» **Exercise prompt**
Write out exactly the lines running from the one that contains "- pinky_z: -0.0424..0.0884" through the end of the material.

» **Exercise data**
= = =
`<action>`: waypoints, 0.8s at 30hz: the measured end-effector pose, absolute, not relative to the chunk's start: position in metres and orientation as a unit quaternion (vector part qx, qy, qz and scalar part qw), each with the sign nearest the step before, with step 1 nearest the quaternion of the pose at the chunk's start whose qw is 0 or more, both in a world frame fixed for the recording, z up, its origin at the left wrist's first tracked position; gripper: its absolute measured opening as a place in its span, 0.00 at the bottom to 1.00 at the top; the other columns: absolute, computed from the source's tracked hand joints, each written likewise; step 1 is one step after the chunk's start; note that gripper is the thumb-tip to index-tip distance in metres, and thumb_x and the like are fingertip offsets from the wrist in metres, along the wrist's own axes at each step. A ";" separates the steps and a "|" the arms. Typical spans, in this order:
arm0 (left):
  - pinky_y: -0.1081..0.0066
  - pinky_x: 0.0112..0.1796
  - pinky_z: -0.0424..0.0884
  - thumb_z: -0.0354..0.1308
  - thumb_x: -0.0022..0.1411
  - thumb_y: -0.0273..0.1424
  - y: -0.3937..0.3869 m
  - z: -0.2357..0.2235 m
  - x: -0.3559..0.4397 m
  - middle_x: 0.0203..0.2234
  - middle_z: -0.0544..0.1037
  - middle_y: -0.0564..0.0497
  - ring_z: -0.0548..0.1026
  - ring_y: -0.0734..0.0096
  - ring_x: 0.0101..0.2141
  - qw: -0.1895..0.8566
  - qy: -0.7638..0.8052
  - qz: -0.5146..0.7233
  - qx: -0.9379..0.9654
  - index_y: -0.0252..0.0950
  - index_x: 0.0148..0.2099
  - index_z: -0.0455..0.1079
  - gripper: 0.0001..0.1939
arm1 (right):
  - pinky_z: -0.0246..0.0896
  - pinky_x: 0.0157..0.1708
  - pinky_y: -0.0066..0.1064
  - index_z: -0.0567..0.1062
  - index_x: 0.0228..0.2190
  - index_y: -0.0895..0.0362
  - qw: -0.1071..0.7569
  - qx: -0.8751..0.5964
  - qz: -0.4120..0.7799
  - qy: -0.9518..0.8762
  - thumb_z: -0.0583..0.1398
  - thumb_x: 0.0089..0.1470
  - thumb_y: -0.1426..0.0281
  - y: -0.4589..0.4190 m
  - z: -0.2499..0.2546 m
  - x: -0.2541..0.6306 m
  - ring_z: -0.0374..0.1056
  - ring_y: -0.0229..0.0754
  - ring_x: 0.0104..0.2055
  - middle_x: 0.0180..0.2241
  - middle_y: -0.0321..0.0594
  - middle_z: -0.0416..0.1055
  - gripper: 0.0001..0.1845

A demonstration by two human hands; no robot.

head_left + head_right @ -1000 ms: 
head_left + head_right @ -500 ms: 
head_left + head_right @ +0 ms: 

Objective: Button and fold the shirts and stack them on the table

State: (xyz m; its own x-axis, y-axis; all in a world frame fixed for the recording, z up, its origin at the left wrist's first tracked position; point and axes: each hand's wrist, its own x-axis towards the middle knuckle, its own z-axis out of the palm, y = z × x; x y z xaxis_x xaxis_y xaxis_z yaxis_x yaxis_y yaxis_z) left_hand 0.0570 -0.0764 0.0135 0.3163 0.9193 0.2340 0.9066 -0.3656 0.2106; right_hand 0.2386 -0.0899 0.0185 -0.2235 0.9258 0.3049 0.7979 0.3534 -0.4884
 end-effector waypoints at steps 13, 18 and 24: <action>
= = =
» **Task result**
  - pinky_z: -0.0424..0.0884
  - thumb_z: -0.0354..0.1308
  - thumb_x: -0.0022..0.1411
  - thumb_y: -0.0273..0.1424
  - y: -0.3937..0.3869 m
  - z: -0.2357..0.2235 m
  - x: -0.3559..0.4397 m
  - middle_x: 0.0203..0.2234
  - middle_z: -0.0544..0.1037
  - middle_y: -0.0564..0.0497
  - ring_z: -0.0548..0.1026
  - ring_y: -0.0734..0.0096
  - ring_x: 0.0101..0.2141
  - qw: -0.1895..0.8566
  - qy: -0.7638..0.8052
  - qz: -0.5146..0.7233
  - qx: -0.9379..0.9654
  - index_y: -0.0252..0.0950
  - index_x: 0.0148..0.2099
  - index_z: -0.0455..0.1079
  - gripper: 0.0001..0.1939
arm1 (right):
  - pinky_z: -0.0246..0.0896
  - pinky_x: 0.0157..0.1708
  - pinky_y: -0.0066..0.1064
  - index_z: -0.0567..0.1062
  - index_x: 0.0228..0.2190
  - index_y: -0.0895..0.0362
  - qw: -0.1071..0.7569
  - qx: -0.8751..0.5964
  - qz: -0.4120..0.7799
  - qy: -0.9518..0.8762
  - thumb_z: -0.0583..0.1398
  - thumb_x: 0.0089..0.1470
  - thumb_y: -0.1426..0.0281
  - y: -0.4589..0.4190 m
  - z: -0.2499..0.2546 m
  - x: -0.2541..0.6306 m
  - ring_z: -0.0374..0.1056
  - ring_y: -0.0229..0.0754
  - ring_x: 0.0104..0.2055
  - middle_x: 0.0180..0.2241
  - middle_y: -0.0321..0.0594
  - middle_z: -0.0416..0.1055
  - gripper: 0.0001..0.1845

A demonstration by two human hands; no robot.

head_left + head_right @ -1000 ms: 
head_left + head_right @ -500 ms: 
head_left + head_right @ +0 ms: 

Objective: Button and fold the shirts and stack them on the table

State: (xyz m; its own x-axis, y-axis; all in a world frame fixed for the recording, z up, its origin at the left wrist's first tracked position; point and axes: each hand's wrist, its own x-axis towards the middle knuckle, its own z-axis out of the palm, y = z × x; x y z xaxis_x xaxis_y xaxis_z yaxis_x yaxis_y yaxis_z) left_hand 0.0570 -0.0764 0.0135 0.3163 0.9193 0.2340 0.9066 -0.3656 0.2106; right_hand 0.2386 -0.0899 0.0185 -0.2235 0.9258 0.3049 0.7979 0.3534 -0.4884
 end-effector waypoints at steps 13, 18 and 24: <action>

No part of the exercise is left unanswered.